De camino hacia el autobús del equipo no aceptó hablar con nadie. Sólo quería beber dos litros de agua, descansar y contemplar en el televisor cómo Tobias Gros llegaba tras él. Quería ver su reacción, la expresión de su rostro al descubrir que por primera vez en los últimos años alguien lo vencía en una contrarreloj.
—¡Enhorabuena! —le gritó uno de los ayudantes, haciéndose cargo de su bicicleta—. Ese tiempo no hay quien lo mejore. ¡Le has sacado medio minuto al segundo clasificado!
Subió los peldaños del autobús sin atender a las primeras cuestiones de los periodistas ni a los requerimientos de los fotógrafos para que posara unos segundos. Cuando iba a entrar, una reportera le puso el micrófono ante la boca:
—Has hecho el mejor tiempo, catorce minutos, veintitrés segundos. ¿Te has sentido bien en la carrera?
—Nunca me siento bien sobre la bicicleta —respondió con aspereza—. Sobre la bicicleta se sufre.
—Pero has sido el más rápido —insistió.
—He sido el más rápido para llegar cuanto antes a la meta y poder descansar.
Dentro del autobús ya estaba el entrenador.
—Siéntate.
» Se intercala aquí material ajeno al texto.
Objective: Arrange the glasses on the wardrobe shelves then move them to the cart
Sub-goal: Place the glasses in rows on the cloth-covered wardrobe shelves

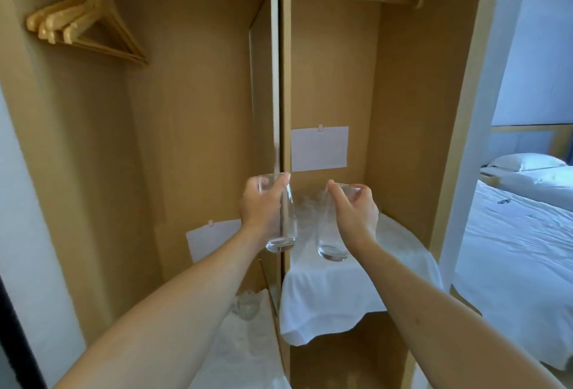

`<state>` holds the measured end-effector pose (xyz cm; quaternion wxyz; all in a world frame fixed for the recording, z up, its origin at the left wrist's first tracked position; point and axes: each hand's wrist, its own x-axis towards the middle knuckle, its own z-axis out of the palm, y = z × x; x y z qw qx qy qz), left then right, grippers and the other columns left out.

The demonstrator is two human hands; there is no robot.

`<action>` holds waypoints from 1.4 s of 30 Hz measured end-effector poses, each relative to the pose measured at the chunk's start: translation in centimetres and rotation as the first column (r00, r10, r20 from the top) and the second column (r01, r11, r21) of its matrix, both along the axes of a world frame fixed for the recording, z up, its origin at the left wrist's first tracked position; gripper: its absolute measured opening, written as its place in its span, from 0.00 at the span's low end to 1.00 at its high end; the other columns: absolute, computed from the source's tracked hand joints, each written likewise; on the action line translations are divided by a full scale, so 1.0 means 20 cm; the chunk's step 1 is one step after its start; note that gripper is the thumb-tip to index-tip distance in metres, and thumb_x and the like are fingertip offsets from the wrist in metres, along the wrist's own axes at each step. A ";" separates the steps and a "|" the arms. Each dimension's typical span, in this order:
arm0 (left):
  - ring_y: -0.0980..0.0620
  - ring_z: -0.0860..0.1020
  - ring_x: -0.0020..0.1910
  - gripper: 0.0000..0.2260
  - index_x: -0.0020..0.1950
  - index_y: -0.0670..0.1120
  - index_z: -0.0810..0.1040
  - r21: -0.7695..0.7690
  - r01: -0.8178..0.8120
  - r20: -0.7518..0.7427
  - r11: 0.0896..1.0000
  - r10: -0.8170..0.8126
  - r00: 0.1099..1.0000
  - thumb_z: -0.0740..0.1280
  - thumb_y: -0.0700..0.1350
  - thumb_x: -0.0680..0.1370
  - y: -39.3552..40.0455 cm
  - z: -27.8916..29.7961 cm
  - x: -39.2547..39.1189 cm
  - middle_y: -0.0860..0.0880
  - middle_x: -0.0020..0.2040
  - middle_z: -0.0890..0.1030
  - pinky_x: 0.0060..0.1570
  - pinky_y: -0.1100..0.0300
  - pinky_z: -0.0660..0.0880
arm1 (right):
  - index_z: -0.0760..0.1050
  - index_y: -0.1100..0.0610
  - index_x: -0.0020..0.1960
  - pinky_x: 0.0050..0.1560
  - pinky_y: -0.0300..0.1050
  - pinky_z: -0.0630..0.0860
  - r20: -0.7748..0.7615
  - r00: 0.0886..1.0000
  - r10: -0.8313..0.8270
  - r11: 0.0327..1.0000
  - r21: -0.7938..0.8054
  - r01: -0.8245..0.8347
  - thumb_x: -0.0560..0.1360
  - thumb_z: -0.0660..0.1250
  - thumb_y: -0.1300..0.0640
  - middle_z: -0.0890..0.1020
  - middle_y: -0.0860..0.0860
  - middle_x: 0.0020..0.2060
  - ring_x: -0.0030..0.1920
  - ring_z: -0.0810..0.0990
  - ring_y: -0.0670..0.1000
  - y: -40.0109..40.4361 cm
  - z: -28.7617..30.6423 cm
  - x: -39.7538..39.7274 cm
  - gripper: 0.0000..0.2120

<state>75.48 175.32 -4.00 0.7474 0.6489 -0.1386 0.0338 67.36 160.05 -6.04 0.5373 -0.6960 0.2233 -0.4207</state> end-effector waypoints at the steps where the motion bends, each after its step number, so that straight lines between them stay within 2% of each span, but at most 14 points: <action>1: 0.46 0.79 0.45 0.27 0.50 0.52 0.75 0.002 -0.005 -0.001 1.000 0.005 1.000 0.74 0.70 0.63 -0.07 -0.01 -0.01 0.45 0.50 0.82 0.52 0.39 0.79 | 0.71 0.49 0.56 0.47 0.45 0.70 -0.005 1.000 0.006 1.000 -0.010 -0.006 0.70 0.69 0.30 0.77 0.43 0.48 0.49 0.74 0.42 -0.07 0.00 -0.02 0.26; 5: 0.43 0.78 0.46 0.27 0.50 0.52 0.74 -0.015 -0.007 -0.004 1.000 0.007 1.000 0.75 0.69 0.63 -0.33 -0.03 -0.07 0.39 0.51 0.81 0.53 0.36 0.78 | 0.71 0.48 0.54 0.43 0.42 0.70 -0.019 0.999 0.030 0.999 -0.037 -0.031 0.69 0.69 0.30 0.77 0.42 0.47 0.49 0.75 0.42 -0.31 0.00 -0.06 0.25; 8: 0.38 0.80 0.49 0.26 0.50 0.53 0.75 0.002 -0.017 -0.012 1.000 0.017 1.000 0.75 0.69 0.63 -0.49 -0.05 -0.11 0.44 0.50 0.81 0.56 0.35 0.78 | 0.71 0.48 0.52 0.43 0.41 0.69 -0.033 0.998 0.044 0.998 -0.041 -0.046 0.68 0.68 0.29 0.77 0.42 0.47 0.48 0.75 0.42 -0.46 -0.01 -0.09 0.25; 10: 0.44 0.79 0.46 0.26 0.49 0.54 0.75 0.000 -0.024 -0.016 1.000 0.024 1.000 0.75 0.69 0.63 -0.58 -0.06 -0.15 0.48 0.49 0.81 0.52 0.39 0.78 | 0.72 0.48 0.53 0.46 0.44 0.72 -0.046 0.997 0.055 0.998 -0.042 -0.057 0.67 0.67 0.29 0.78 0.43 0.48 0.50 0.76 0.43 -0.55 -0.01 -0.11 0.26; 12: 0.44 0.80 0.47 0.25 0.50 0.54 0.75 0.005 -0.050 -0.014 0.999 0.050 0.999 0.74 0.69 0.63 -0.65 -0.07 -0.18 0.47 0.50 0.82 0.50 0.42 0.78 | 0.73 0.50 0.57 0.50 0.47 0.73 -0.060 0.996 0.071 0.996 -0.049 -0.074 0.67 0.67 0.28 0.79 0.44 0.49 0.52 0.77 0.45 -0.63 -0.02 -0.12 0.30; 16: 0.35 0.80 0.58 0.27 0.52 0.52 0.75 0.040 -0.071 -0.015 0.997 0.072 0.997 0.73 0.69 0.64 -0.75 -0.11 -0.22 0.41 0.57 0.82 0.58 0.36 0.77 | 0.73 0.51 0.62 0.53 0.48 0.75 -0.073 0.993 0.095 0.995 -0.036 -0.098 0.66 0.67 0.28 0.79 0.44 0.50 0.53 0.77 0.46 -0.75 -0.05 -0.11 0.35; 18: 0.35 0.80 0.60 0.27 0.52 0.52 0.74 0.054 -0.078 -0.022 0.995 0.079 0.997 0.73 0.69 0.65 -0.80 -0.13 -0.23 0.40 0.58 0.82 0.59 0.36 0.77 | 0.73 0.52 0.63 0.55 0.50 0.75 -0.079 0.992 0.099 0.995 -0.020 -0.101 0.67 0.67 0.28 0.79 0.44 0.49 0.53 0.78 0.47 -0.79 -0.07 -0.10 0.35; 21: 0.37 0.80 0.61 0.29 0.56 0.50 0.76 0.071 -0.090 -0.031 0.993 0.092 0.995 0.73 0.69 0.66 -0.85 -0.16 -0.20 0.41 0.59 0.82 0.61 0.36 0.77 | 0.74 0.52 0.60 0.57 0.52 0.76 -0.091 0.991 0.100 0.995 -0.012 -0.101 0.70 0.69 0.30 0.79 0.44 0.48 0.52 0.78 0.47 -0.85 -0.11 -0.07 0.30; 24: 0.38 0.79 0.62 0.31 0.57 0.49 0.77 0.081 -0.086 -0.052 0.993 0.091 0.995 0.73 0.70 0.66 -0.89 -0.19 -0.16 0.41 0.61 0.81 0.62 0.36 0.77 | 0.73 0.51 0.57 0.56 0.52 0.77 -0.102 0.989 0.103 0.994 -0.010 -0.105 0.71 0.69 0.32 0.79 0.45 0.47 0.50 0.78 0.46 -0.89 -0.15 -0.03 0.27; 28: 0.40 0.81 0.59 0.29 0.54 0.50 0.77 0.096 -0.110 -0.059 0.989 0.116 0.991 0.73 0.70 0.65 -0.96 -0.25 -0.06 0.45 0.58 0.82 0.61 0.37 0.77 | 0.73 0.55 0.61 0.56 0.50 0.76 -0.101 0.990 0.096 0.995 0.006 -0.096 0.72 0.69 0.32 0.80 0.47 0.46 0.50 0.79 0.48 -0.95 -0.21 0.05 0.30; 31: 0.38 0.80 0.61 0.31 0.57 0.49 0.78 0.068 -0.100 -0.095 0.993 0.106 0.990 0.73 0.70 0.65 -1.01 -0.29 0.06 0.43 0.59 0.82 0.62 0.36 0.76 | 0.73 0.54 0.58 0.54 0.50 0.77 -0.116 0.988 0.098 0.995 0.004 -0.099 0.72 0.69 0.32 0.82 0.49 0.46 0.50 0.80 0.49 -1.00 -0.24 0.14 0.27; 35: 0.35 0.79 0.61 0.31 0.57 0.46 0.79 0.074 -0.088 -0.107 0.993 0.096 0.990 0.72 0.70 0.67 -1.08 -0.34 0.23 0.40 0.60 0.81 0.62 0.34 0.76 | 0.73 0.53 0.59 0.50 0.47 0.75 -0.148 0.983 0.113 0.993 -0.001 -0.115 0.72 0.68 0.32 0.82 0.49 0.45 0.49 0.80 0.49 -1.06 -0.28 0.31 0.28; 39: 0.45 0.81 0.57 0.31 0.58 0.52 0.80 0.121 -0.111 -0.142 0.986 0.128 0.982 0.71 0.72 0.65 -1.12 -0.41 0.40 0.47 0.56 0.83 0.59 0.39 0.79 | 0.74 0.55 0.59 0.42 0.43 0.71 -0.164 0.978 0.126 0.992 0.018 -0.125 0.70 0.68 0.30 0.82 0.50 0.42 0.46 0.81 0.49 -1.11 -0.34 0.48 0.32; 42: 0.48 0.81 0.57 0.31 0.59 0.53 0.79 0.153 -0.129 -0.167 0.980 0.154 0.974 0.71 0.73 0.65 -1.14 -0.47 0.53 0.52 0.57 0.82 0.59 0.41 0.79 | 0.74 0.56 0.62 0.39 0.43 0.71 -0.197 0.971 0.137 0.991 0.024 -0.135 0.70 0.67 0.30 0.82 0.50 0.40 0.44 0.81 0.49 -1.14 -0.42 0.62 0.34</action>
Descansa —le indicó un asiento de la primera fila y le pasó una botella de agua—. Has estado estupendo.
Mientras bebía, miró la pantalla. Entraba la «Avispa» Panal con 50’’ de retraso sobre su tiempo. Luego comenzaron a repetir las imágenes del momento de su llegada y reconoció con satisfacción su elegante forma de pedaleo, incluso cuando se ponía en pie para esprintar, el gesto con que avanzaba la cabeza, como si quisiera impulsarse con ella hacia adelante. De pronto cortaron las imágenes para ofrecer la llegada de Tobias Gros. ¡Ya estaba allí, cuando Panal apenas acababa de pasar!
—¡Hijo de puta! —murmuró Max a su lado, con los ojos fijos en el cronómetro.
Los segundos pasaban muy lentos y en cambio Gros reducía muy deprisa la distancia que le faltaba hasta la meta.